**Task statement**:
Lines from the one containing "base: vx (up" through the end of the data are to be returned exactly, and no others.

**Dataset content**:

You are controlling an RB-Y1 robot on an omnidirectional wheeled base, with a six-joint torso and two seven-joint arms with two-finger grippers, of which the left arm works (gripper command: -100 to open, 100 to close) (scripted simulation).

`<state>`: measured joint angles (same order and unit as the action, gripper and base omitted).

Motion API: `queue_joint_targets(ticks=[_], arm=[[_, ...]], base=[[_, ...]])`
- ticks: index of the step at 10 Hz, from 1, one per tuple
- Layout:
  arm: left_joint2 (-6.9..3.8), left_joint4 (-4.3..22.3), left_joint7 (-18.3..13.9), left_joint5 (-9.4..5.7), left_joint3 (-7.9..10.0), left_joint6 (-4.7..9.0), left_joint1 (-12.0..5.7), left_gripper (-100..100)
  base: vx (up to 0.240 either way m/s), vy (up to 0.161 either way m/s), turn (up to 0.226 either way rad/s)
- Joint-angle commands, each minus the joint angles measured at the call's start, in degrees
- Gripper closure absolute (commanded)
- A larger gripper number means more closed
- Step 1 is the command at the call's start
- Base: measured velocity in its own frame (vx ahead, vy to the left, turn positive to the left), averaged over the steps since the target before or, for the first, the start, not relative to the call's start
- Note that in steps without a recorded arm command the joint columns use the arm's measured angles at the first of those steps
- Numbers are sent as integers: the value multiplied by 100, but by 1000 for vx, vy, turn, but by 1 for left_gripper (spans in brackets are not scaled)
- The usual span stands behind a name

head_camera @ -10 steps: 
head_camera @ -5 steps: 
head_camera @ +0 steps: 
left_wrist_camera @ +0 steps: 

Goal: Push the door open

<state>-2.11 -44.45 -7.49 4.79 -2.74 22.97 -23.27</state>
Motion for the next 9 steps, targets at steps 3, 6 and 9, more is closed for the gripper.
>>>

**Exercise response**:
  base: vx (up to 0.240 either way m/s), vy (up to 0.161 either way m/s), turn (up to 0.226 either way rad/s)
- Joint-angle commands, each minus the joint angles measured at the call's start, in degrees
- Gripper closure absolute (commanded)
- A larger gripper number means more closed
- Step 1 is the command at the call's start
- Base: measured velocity in its own frame (vx ahead, vy to the left, turn positive to the left), averaged over the steps since the target before or, for the first, the start, not relative to the call's start
- Note that in steps without a recorded arm command the joint columns use the arm's measured angles at the first of those steps
- Numbers are sent as integers: the value multiplied by 100, but by 1000 for vx, vy, turn, but by 1 for left_gripper (spans in brackets are not scaled)
- The usual span stands behind a name

head_camera @ -10 steps: 
head_camera @ -5 steps: 
head_camera @ +0 steps: 
left_wrist_camera @ +0 steps: 

Goal: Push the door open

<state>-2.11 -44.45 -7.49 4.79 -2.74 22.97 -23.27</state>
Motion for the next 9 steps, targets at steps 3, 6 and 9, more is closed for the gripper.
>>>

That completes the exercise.